Take every line from the data that has the word "frame" in it.

[Records from a data collection]

==============================

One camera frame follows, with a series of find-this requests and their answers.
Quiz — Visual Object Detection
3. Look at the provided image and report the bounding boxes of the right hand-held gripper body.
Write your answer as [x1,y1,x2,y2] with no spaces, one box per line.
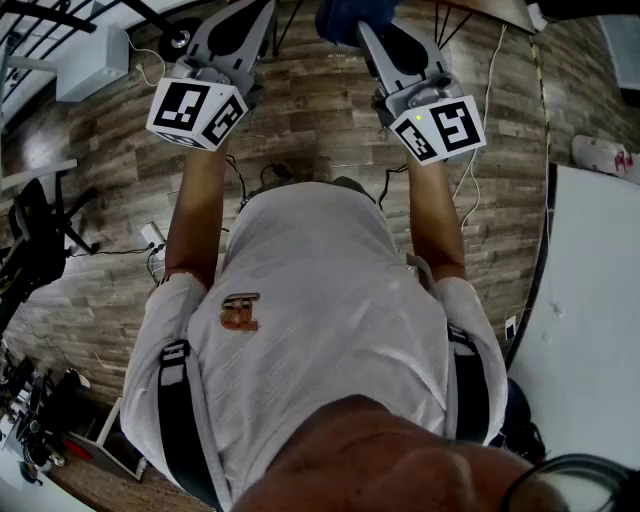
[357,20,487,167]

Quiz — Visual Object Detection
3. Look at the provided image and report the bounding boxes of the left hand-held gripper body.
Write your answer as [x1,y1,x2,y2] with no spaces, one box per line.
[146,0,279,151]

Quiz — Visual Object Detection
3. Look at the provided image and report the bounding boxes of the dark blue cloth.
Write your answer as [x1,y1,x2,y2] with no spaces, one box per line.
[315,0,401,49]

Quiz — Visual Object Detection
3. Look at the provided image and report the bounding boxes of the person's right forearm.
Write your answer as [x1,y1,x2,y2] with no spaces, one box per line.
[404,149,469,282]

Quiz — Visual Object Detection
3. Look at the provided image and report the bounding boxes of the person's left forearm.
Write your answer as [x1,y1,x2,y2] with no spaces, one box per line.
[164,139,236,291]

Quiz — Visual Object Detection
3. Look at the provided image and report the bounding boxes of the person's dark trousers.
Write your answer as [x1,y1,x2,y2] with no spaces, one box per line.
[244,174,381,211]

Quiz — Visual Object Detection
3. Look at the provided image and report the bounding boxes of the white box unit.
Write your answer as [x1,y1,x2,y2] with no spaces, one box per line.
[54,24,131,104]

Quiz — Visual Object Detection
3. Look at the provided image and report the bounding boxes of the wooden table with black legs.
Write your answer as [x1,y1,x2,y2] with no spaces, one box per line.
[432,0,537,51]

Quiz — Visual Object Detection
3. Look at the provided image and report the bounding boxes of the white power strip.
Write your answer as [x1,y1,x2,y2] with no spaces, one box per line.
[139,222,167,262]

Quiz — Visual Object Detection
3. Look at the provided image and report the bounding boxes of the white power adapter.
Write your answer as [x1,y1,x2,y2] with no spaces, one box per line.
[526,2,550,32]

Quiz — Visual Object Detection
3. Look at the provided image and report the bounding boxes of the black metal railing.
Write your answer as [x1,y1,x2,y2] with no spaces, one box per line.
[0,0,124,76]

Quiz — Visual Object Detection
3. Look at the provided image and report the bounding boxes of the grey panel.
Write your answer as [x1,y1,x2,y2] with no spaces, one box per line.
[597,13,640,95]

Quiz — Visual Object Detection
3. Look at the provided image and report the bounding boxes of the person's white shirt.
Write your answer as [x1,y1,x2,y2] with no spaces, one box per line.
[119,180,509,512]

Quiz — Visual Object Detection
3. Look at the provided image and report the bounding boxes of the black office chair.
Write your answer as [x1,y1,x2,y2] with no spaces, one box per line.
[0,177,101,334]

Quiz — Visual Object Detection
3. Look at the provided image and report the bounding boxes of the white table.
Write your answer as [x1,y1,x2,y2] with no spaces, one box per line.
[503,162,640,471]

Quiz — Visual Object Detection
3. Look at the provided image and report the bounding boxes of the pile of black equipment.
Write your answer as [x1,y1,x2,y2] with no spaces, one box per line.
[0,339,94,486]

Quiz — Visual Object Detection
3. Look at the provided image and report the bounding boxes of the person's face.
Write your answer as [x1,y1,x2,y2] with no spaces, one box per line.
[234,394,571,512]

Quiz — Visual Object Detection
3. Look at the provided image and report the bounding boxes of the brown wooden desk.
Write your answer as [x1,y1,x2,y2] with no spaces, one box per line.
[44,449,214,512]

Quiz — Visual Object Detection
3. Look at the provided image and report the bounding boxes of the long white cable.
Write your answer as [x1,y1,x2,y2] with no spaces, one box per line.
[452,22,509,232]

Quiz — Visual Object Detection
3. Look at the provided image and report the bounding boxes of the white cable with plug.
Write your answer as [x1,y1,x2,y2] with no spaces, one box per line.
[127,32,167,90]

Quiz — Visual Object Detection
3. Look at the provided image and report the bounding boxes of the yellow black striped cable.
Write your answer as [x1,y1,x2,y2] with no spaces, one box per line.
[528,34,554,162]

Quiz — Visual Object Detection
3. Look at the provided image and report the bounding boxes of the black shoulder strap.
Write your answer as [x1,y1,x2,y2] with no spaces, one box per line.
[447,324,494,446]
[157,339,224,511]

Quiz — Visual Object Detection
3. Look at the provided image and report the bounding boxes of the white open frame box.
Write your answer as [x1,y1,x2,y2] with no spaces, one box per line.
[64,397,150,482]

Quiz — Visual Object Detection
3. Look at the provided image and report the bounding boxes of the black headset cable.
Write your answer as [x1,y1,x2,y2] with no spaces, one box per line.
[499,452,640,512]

==============================

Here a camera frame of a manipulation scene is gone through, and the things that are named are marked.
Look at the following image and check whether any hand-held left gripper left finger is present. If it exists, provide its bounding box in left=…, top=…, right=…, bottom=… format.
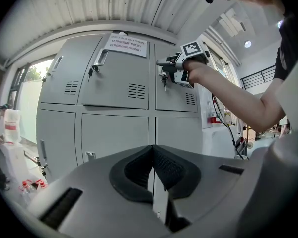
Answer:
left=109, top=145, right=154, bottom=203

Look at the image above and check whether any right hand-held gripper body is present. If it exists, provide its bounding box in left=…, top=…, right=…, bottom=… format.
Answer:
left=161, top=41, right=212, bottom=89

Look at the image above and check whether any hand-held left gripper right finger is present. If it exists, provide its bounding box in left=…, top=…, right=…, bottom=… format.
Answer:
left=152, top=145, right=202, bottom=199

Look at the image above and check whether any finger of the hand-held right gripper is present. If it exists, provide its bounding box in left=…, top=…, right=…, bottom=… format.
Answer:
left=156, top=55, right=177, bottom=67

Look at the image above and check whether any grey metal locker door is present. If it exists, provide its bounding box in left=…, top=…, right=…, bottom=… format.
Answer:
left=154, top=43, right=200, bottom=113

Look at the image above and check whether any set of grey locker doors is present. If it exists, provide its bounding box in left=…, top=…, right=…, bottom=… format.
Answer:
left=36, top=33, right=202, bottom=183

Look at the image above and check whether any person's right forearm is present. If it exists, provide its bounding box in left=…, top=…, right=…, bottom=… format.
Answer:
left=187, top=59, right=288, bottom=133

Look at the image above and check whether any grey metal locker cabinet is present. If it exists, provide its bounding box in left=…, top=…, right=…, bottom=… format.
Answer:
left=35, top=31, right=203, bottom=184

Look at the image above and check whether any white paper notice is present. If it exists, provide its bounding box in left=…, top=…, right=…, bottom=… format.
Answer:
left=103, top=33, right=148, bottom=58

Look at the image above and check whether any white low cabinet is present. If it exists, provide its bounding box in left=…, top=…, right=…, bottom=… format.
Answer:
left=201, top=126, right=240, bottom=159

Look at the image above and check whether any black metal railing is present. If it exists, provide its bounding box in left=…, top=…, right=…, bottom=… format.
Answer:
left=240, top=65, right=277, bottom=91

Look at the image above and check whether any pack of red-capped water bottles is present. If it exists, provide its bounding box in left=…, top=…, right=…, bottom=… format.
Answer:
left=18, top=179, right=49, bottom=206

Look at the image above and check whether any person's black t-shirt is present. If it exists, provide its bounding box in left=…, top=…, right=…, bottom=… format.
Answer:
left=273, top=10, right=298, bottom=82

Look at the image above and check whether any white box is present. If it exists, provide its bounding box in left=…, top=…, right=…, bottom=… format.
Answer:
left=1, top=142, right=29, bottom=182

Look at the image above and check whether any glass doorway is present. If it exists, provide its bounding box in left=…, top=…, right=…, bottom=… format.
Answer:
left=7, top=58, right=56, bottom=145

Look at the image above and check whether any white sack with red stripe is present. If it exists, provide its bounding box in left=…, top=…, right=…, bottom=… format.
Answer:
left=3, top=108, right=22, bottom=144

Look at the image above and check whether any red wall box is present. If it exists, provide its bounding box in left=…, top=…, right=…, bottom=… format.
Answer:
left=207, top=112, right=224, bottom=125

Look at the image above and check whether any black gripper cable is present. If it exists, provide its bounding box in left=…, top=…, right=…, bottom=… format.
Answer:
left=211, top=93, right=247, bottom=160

==============================

Exercise answer:
One camera frame follows, with a series of find-this requests and their answers.
3. Look at the provided image and report the bounding boxes of the white open frame box.
Here a camera frame of a manipulation scene is gone through, and the things that are named are marked.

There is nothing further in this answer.